Ask HN: Which tool stack do you use to build a web based SaaS app - zephro
I have read a lot about successful SaaS entrepreneurs here at HN and am sure you have experience with the problem I am facing.<p>Now I find it difficult to decide for a good technology stack to build a webbased SaaS, especially the frontend gives me headaches.<p>I am confident that I am fine with Python and Flask or maybe Django on the backend, but which frameworks, services, etc. do you use for your user interface and how does this integrate with your backend.<p>There is some great landing page template providers (e.g. leadpages.net) and I am sure it works as a good conversion channel, but how would I integrate this with a SaaS?<p>..because surely the SaaS web-app is build with a different highly customized frontend. Again, what web frameworks do you recommend (AngularJS, Bootstrap, ...)?<p>Thanks for reading, and thanks a million for answering!
======
mindcrime
Use what you know. If that happens to be PHP and a little bit of jQuery, then
use that. If it's Groovy and Grails with Bootstrap and jQuery, use that. If
it's Go on the backend, serving GraphQL APIs and a ReactJS front-end, use
that. If it's Java with JSP's and JSTL, use that. If it's Java and Jersey
serving up a REST API coupled with an Angular front-end, that's fine too. If
it's COBOL on an IBM iSeries box... well, then you have bigger problems. But
anyway, the point is, use what works for you. Don't do FDD (Fad Driven
Development) and worry about chasing the latest / greatest shiny object.

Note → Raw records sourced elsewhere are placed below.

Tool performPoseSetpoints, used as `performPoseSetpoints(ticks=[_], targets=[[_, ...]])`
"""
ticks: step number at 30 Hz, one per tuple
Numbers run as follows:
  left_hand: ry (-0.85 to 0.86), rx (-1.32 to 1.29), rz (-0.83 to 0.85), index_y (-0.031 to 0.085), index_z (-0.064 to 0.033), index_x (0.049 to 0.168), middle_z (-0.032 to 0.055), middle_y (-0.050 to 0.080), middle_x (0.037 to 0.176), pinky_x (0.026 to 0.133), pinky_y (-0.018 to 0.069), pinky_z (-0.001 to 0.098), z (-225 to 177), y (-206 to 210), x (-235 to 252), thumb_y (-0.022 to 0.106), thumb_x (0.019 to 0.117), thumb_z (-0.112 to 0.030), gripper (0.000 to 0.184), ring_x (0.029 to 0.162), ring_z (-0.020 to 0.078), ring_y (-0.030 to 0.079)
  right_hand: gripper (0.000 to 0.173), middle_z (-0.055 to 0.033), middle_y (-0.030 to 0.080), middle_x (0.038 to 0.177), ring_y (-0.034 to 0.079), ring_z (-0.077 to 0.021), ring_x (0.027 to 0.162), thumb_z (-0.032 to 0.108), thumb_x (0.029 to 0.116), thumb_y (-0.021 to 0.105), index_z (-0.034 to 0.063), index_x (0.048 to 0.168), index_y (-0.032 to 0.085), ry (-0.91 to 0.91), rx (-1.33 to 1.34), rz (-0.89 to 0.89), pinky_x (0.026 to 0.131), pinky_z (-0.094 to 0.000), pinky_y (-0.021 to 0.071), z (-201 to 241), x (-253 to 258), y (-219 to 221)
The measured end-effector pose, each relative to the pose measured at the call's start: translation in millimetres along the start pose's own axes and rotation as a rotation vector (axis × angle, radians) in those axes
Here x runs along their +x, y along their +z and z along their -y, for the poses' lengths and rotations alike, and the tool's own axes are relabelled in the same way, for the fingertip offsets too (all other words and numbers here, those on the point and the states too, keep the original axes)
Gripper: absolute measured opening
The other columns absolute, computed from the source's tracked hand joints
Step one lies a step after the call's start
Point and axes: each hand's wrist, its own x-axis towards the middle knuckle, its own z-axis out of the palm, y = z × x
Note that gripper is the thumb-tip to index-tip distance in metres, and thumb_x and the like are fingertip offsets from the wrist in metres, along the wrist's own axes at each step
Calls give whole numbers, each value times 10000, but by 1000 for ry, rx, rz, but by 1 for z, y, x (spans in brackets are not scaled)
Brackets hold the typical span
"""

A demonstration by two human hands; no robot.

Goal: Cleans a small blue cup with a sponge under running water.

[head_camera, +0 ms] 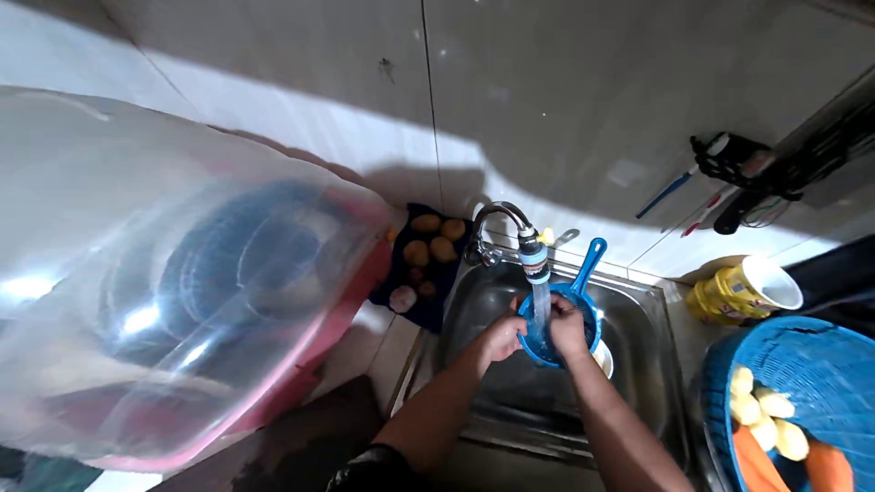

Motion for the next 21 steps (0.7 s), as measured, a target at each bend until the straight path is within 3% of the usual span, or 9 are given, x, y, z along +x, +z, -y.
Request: performPoseSetpoints(ticks=[2,6,9,11,15,18,21], targets=[[-60,-6,-9,337,-313,1553,154,626,1349,878,554,663,10,-8,6,545,870,-68,755,1163,378,650,187,48,738,1041,701,-90,969,174,972,632,221,1121,733,9,20,17,851,-339,619,2,-4,0],[-127,29,-67,479,-175,1412,169,665,1243,849,569,637,14,-8,8,559,868,-61,561,1088,366,672,78,70,739,894,708,-78,841,315,917,720,250,950,748,77,-103,161,766,-360,627,-3,-13,-1],[-137,-2,-45,444,-196,1469,185,657,1277,873,560,661,18,-13,8,557,870,-66,623,1117,387,669,139,56,746,994,704,-78,934,213,963,654,232,1055,757,41,-20,34,830,-341,623,-1,-11,-1],[-136,-13,-26,433,-199,1474,184,651,1288,877,557,662,17,-13,5,548,871,-80,625,1129,388,663,149,61,746,1003,706,-78,942,214,968,650,242,1070,755,35,-30,66,842,-342,623,0,-13,-1],[-122,-40,85,587,-177,1395,152,665,1298,962,512,655,3,-9,-1,496,981,-329,450,1175,350,641,87,73,736,877,705,-70,814,315,906,709,251,951,744,91,-222,278,759,-354,623,3,-19,7],[-120,-92,60,519,-269,1470,154,645,1351,970,499,683,0,-14,4,461,1013,-444,492,1208,375,632,167,58,735,926,707,-91,858,326,864,734,258,1017,733,153,-237,139,767,-401,629,6,-10,6],[-70,36,-65,380,-422,1532,121,641,1368,913,541,682,16,-22,16,495,1033,-440,512,1181,376,656,229,35,740,967,713,-125,882,291,827,738,270,1055,734,217,-292,101,759,-463,626,7,-5,5]])
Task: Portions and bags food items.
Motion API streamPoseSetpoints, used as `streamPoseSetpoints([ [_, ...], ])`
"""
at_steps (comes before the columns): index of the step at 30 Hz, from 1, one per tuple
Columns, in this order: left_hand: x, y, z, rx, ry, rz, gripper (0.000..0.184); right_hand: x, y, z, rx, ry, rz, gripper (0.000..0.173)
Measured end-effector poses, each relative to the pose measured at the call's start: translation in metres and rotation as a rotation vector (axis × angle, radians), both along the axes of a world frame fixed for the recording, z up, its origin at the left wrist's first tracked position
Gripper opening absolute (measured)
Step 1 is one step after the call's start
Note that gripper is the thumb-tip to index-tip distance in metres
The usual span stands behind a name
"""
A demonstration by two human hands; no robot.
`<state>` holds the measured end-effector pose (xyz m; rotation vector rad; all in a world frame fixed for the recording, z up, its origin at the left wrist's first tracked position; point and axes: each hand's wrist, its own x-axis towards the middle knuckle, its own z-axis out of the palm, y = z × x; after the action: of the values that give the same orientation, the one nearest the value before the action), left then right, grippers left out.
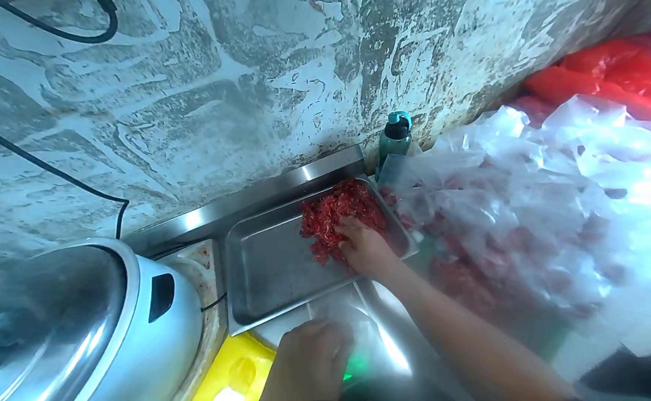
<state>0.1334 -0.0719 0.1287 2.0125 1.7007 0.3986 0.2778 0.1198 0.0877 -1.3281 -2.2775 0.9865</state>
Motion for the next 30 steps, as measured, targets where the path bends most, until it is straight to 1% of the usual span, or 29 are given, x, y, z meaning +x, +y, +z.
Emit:
streamPoseSetpoints([
  [4,-0.015,-0.004,0.002,0.021,-0.069,-0.004,0.021,0.024,-0.024,-0.008,-0.090,0.139,0.029,0.034],
  [7,-0.021,-0.005,-0.004,0.035,-0.102,-0.007,0.018,0.044,-0.040,-0.033,-0.121,0.213,-0.024,0.029],
  [9,-0.019,-0.005,-0.011,0.038,-0.112,-0.012,0.020,0.055,-0.051,-0.045,-0.129,0.265,-0.062,0.027],
  [12,-0.015,-0.003,-0.019,0.062,-0.105,-0.049,0.027,0.069,-0.066,-0.054,-0.165,0.257,-0.115,0.029],
  [15,-0.011,0.000,-0.021,0.107,-0.035,-0.080,0.032,0.081,-0.079,-0.061,-0.232,0.262,-0.170,0.028],
  [17,-0.012,0.002,-0.019,0.132,0.011,-0.093,0.032,0.087,-0.089,-0.065,-0.259,0.272,-0.205,0.029],
  [18,-0.013,0.002,-0.018,0.146,0.006,-0.097,0.028,0.089,-0.093,-0.066,-0.269,0.264,-0.221,0.029],
  [20,-0.019,0.001,-0.017,0.170,-0.080,-0.092,0.018,0.093,-0.102,-0.065,-0.276,0.238,-0.241,0.029],
  [22,-0.030,-0.003,-0.018,0.216,-0.221,-0.074,0.019,0.095,-0.113,-0.064,-0.277,0.213,-0.249,0.028],
  [24,-0.045,-0.010,-0.024,0.286,-0.355,-0.026,0.019,0.099,-0.124,-0.063,-0.280,0.220,-0.268,0.027],
  [27,-0.077,-0.031,-0.040,0.323,-0.424,0.129,0.019,0.108,-0.140,-0.063,-0.307,0.274,-0.309,0.023],
  [30,-0.114,-0.067,-0.059,0.188,-0.366,0.329,0.020,0.121,-0.157,-0.074,-0.334,0.334,-0.387,0.021],
])
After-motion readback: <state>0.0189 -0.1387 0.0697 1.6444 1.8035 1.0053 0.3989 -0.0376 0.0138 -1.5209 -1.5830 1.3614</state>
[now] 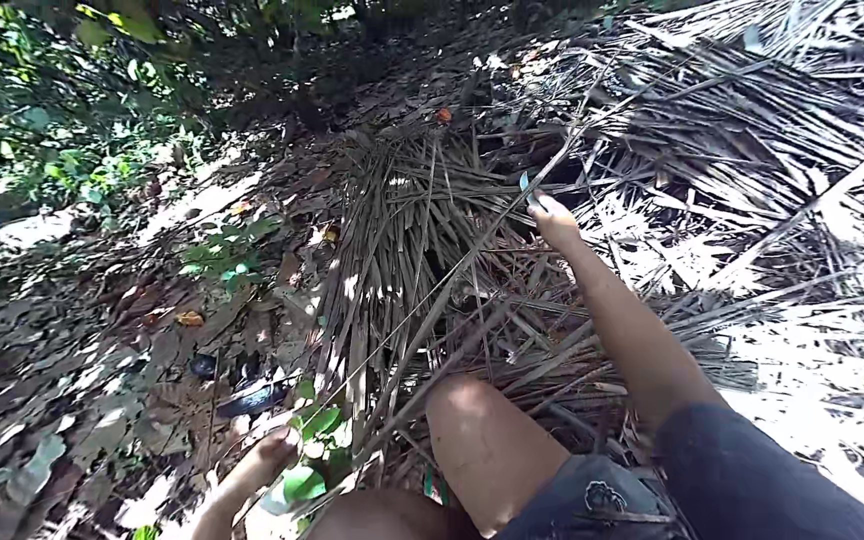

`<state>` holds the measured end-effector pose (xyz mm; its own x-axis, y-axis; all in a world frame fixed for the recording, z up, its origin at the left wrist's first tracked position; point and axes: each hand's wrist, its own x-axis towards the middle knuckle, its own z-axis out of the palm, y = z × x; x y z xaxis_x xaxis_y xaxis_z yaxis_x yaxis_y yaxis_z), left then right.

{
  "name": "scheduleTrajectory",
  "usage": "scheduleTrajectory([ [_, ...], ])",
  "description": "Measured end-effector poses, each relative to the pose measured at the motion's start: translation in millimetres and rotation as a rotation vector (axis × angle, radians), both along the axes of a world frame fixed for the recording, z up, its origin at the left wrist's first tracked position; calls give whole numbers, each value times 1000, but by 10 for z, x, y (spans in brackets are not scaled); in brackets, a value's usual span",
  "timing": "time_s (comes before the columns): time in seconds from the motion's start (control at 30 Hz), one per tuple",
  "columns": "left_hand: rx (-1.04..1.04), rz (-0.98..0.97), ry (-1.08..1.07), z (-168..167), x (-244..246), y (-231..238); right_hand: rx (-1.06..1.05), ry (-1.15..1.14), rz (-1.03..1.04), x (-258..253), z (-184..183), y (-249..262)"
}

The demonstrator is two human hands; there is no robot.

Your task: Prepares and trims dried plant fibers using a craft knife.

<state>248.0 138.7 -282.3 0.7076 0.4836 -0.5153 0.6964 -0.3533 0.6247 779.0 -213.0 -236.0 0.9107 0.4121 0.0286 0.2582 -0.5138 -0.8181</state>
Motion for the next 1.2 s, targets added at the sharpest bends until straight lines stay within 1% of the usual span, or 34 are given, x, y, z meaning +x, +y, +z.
scheduleTrajectory([
  [0.07, -76, 9, -119, -169, -161, 88, -34, 28, -45, 149, 60, -181],
  [0.13, -146, 33, -181, -269, -240, 103, -28, 5, -62, 276, 120, -330],
  [0.2, -164, 51, -168, -252, -319, 85, -43, -45, -73, 420, 177, -465],
  [0.3, -135, 149, -96, -176, -486, 80, -57, -94, -105, 643, 336, -669],
  [0.4, -97, 212, -61, -147, -700, 131, -19, -156, -199, 941, 477, -934],
  [0.47, -65, 244, -65, -137, -812, 151, -32, -195, -291, 1085, 630, -1195],
  [0.53, -14, 275, -79, -30, -739, 39, -105, -213, -402, 1087, 827, -1407],
  [0.57, -2, 286, -102, 66, -633, -67, -127, -232, -423, 1035, 913, -1454],
  [0.63, 9, 259, -153, 281, -323, -344, -110, -309, -394, 816, 1048, -1453],
  [0.7, 68, 136, -176, 553, 28, -638, -10, -352, -287, 455, 1104, -1309],
  [0.77, 140, -13, -145, 848, 384, -927, 96, -303, -132, -101, 1122, -1031],
  [0.8, 202, -44, -164, 916, 527, -1071, 147, -227, -35, -433, 1089, -862],
  [0.83, 267, -41, -222, 947, 650, -1233, 213, -99, 90, -786, 1023, -708],
  [0.87, 277, -23, -283, 992, 757, -1387, 277, 37, 230, -1133, 907, -569],
  [0.93, 211, 13, -371, 1111, 914, -1642, 370, 299, 530, -1775, 635, -307],
  [1.0, 166, 30, -444, 1181, 1017, -1827, 391, 486, 798, -2257, 460, -91],
  [1.03, 165, 35, -471, 1198, 1046, -1900, 402, 552, 900, -2425, 418, -2],
  [1.1, 213, 37, -501, 1201, 1067, -2017, 423, 653, 1040, -2611, 349, 124],
  [1.17, 316, 18, -512, 1190, 1054, -2104, 424, 742, 1116, -2672, 310, 182],
  [1.2, 365, 0, -507, 1193, 1035, -2136, 429, 762, 1117, -2693, 300, 189],
])
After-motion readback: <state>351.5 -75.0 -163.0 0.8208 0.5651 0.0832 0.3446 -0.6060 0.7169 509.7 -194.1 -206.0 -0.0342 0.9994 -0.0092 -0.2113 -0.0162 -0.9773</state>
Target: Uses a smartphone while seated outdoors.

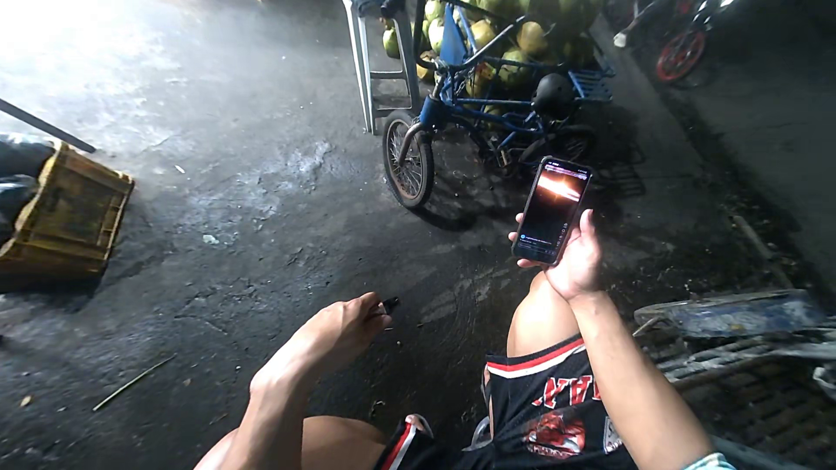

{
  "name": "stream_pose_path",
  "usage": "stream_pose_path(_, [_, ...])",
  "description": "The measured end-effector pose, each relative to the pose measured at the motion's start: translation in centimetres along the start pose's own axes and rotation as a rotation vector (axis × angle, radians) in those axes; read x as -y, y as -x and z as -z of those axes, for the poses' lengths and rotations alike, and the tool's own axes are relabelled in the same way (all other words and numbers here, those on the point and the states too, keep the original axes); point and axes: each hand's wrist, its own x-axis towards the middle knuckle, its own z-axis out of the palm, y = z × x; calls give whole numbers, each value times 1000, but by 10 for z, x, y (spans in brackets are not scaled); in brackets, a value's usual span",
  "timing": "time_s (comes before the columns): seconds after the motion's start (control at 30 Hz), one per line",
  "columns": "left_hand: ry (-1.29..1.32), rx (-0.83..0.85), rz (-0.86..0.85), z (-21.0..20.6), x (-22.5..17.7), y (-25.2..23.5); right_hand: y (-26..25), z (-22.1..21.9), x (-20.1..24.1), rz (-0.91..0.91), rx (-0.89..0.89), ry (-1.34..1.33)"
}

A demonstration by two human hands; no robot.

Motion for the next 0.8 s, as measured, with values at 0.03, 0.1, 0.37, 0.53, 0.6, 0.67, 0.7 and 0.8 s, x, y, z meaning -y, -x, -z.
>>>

OTOH, if you don't "already know" something useful, and you're really picking
from the entire suite of possibilities (all the way down to COBOL on an
iSeries), then the prime points should probably be picking something that's
highly productive, well supported, with a large and active community providing
documentation, tutorials and bug-fixes, and plenty of people answering
questions on StackOverflow.

To that end, I'd say there are several good choices from a backend
perspective, depending on your tastes: Node/Express, Java/Jersey,
Groovy/Grails, Scala/Play, Ruby/Rails, Python/Flask, etc. For front-end,
React, Angular, or Vue are all popular, well supported, etc.

My personal choice happens to be Groovy/Grails with a front-end built using
"old fashioned" server-rendered HTML and a bit of jQuery for interactive bits,
with Bootstrap and a little bit of custom CSS for styling. YMMV.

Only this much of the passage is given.